I'm doing an assignment to find the closest pair between two disjoint sets A and B. I'm using OpenMP to parallelize the recursion of the algorithm, but I am running into some data races. I am very new to OpenMP, so I think it has something to do with incorrect privating/sharing of variables. I have put the full algorithm below:
float OMPParticleSim::efficient_closest_pair(int n, vector<Particle> & p, vector<Particle> & q)
{
// brute force
if(n <= 3) {
float m = numeric_limits<float>::max();
for(int i = 0; i < n - 2; i++) {
for(int j = i + 1; j < n - 1; j++) {
if((set_A.find(p[i].id) != set_A.end() && set_A.find(p[j].id) != set_A.end()) || (set_B.find(p[i].id) != set_B.end() && set_B.find(p[j].id) != set_B.end())) {
continue;
}
float distsq = pow(p[i].x - p[j].x, 2) + pow(p[i].y - p[j].y, 2) + pow(p[i].z - p[j].z, 2);
pair<pair<Particle, Particle>, float> pa = make_pair(make_pair(p[i], p[j]), sqrt(distsq));
#pragma omp critical
insert(pa);
m = min(m, distsq);
}
}
return sqrt(m);
}
// copy first ceil(n/2) points of p to pl
vector<Particle> pl;
int ceiling = ceil(n/2);
for(int i = 0; i < ceiling; i++) {
pl.push_back(p[i]);
}
// copy first ceil(n/2) points of q to ql
vector<Particle> ql;
for(int i = 0; i < ceiling; i++) {
ql.push_back(q[i]);
}
// copy remaining floor(n/2) points of p to pr
vector<Particle> pr;
for(int i = ceiling; i < p.size(); i++) {
pr.push_back(p[i]);
}
// copy remaining floor(n/2) points of q to qr
vector<Particle> qr;
for(int i = ceiling; i < q.size(); i++) {
qr.push_back(p[i]);
}
float dl, dr, d;
#pragma omp task firstprivate(pl, ql, p, q, n) private(dl) shared(closest_pairs)
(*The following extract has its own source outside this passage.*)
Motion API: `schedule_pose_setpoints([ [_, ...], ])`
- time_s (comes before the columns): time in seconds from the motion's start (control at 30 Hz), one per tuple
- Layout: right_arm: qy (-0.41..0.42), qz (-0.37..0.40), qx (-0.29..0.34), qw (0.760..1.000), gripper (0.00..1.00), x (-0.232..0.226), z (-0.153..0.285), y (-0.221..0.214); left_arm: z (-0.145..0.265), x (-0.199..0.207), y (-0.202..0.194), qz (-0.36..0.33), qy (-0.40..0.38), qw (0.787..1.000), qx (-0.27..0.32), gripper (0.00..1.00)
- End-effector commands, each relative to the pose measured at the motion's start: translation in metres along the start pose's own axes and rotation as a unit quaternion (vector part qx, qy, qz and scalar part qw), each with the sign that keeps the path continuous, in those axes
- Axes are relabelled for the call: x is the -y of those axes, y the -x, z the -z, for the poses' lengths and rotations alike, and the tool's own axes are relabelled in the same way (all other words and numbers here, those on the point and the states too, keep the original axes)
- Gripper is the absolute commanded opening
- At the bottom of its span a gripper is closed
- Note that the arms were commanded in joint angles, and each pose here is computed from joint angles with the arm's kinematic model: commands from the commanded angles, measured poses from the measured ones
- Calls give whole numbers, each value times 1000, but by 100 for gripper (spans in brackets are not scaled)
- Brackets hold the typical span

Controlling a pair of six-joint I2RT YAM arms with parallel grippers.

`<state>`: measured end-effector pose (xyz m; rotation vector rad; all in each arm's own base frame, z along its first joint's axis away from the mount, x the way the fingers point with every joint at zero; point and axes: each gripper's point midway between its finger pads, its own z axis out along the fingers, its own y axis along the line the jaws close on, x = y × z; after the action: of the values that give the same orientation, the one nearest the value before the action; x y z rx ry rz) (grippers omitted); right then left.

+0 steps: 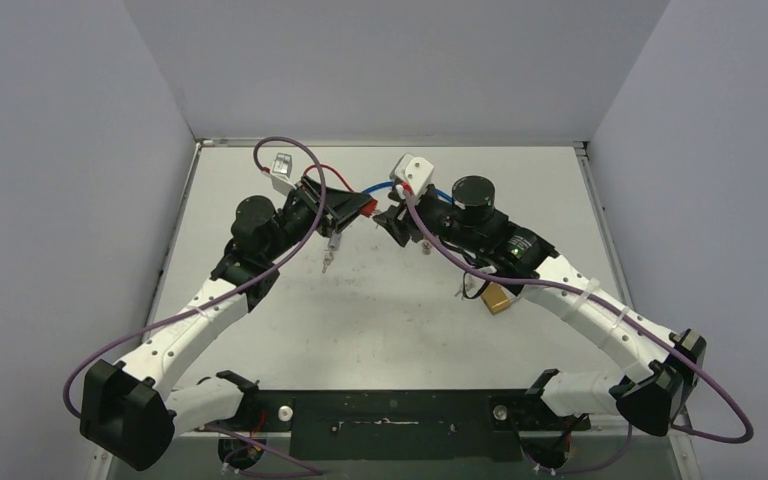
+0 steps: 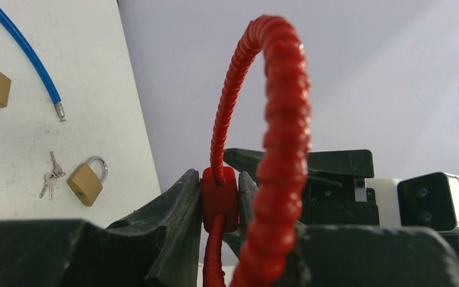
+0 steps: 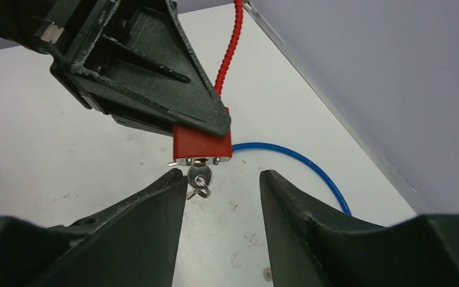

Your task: Unlock with the key

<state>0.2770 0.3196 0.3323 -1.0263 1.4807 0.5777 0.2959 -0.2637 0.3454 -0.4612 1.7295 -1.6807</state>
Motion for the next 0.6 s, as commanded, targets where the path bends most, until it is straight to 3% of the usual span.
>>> schedule_pose_setpoints([
  [0.0, -51, 20, 40, 998, 43, 19, 7, 27, 9, 39, 7, -30, -47, 998, 10, 0],
  [0.17, -41, 22, 29, 999, 23, 16, 3, 23, 9, 42, 7, -28, -50, 998, 8, 0],
  [0.3, -37, 24, 20, 999, 29, 14, 1, 20, 10, 42, 6, -27, -50, 998, 7, 0],
  [0.57, -30, 41, 9, 999, 32, 11, -5, 13, 10, 43, 5, -23, -51, 998, 5, 0],
])
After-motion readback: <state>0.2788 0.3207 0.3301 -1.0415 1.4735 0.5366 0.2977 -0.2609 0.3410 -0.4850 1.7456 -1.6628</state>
dl = efficient_closest_pair(ceil(n / 2), pl, ql);
#pragma omp task firstprivate(pl, ql, p, q, n) private(dr) shared(closest_pairs)
dr = efficient_closest_pair(ceil(n / 2), pr, qr);
#pragma omp taskwait
d = min(dl, dr);
float m = p[ceil(n / 2) - 1].x;
vector<Particle> s;
for(int i = 0; i < q.size(); i++) {
if(fabs(q[i].x - m) < d) {
s.push_back(Particle(q[i]));
}
}
int num = s.size();
float dminsq = d * d;
for (int i = 0; i < num - 2; i++) {
int k = i + 1;
while(k <= num - 1 && pow(s[k].y - s[i].y, 2) < dminsq) {
if((set_A.find(s[i].id) != set_A.end() && set_A.find(s[k].id) != set_A.end()) || (set_B.find(s[i].id) != set_B.end() && set_B.find(s[k].id) != set_B.end())) {
k++;
continue;
}
float dist = pow(s[k].x - s[i].x, 2) + pow(s[k].y - s[i].y, 2) + pow(s[k].z - s[i].z, 2);
pair<pair<Particle, Particle>, float> pa = make_pair(make_pair(s[i], s[k]), sqrt(dist));
#pragma omp critical
insert(pa);
dminsq = min(dist, dminsq);
k++;
}
}
return sqrt(dminsq);
}
The insert method looks like this:
void OMPParticleSim::insert(pair<pair<Particle, Particle>, float> & pair) {
if(closest_pairs.size() == 0) {
closest_pairs.push_back(pair);
return;
}
for(int i = 0; i < closest_pairs.size(); ++i) {
if(closest_pairs[i].second > pair.second) {
closest_pairs.insert(closest_pairs.begin() + i, 1, pair);
break;
}
}
if(closest_pairs.size() > k) {
closest_pairs.pop_back();
}
}
The start of the parallel region is here:
void OMPParticleSim::do_closest_pair(int num_threads) {
vector<Particle> p = set;
// presort on x
sort(p.begin(), p.end(), sortxomp);
vector<Particle> q = p;
// presort on y
sort(q.begin(), q.end(), sortyomp);
float cp;
#pragma omp parallel num_threads(num_threads)
{
#pragma omp single
{
cp = efficient_closest_pair(set.size(), p, q);
}
}
sort(closest_pairs.begin(), closest_pairs.end(), sortpairsomp);
}
All of the results are stored in a list closest_pairs and output to a file. The reason I know there are data races is because some of the Particle id's are negative (all of them start positive), and running the program multiple times results in different values being written to the file. Any help would be great!
The error was the dl and dr should have been shared between the tasks.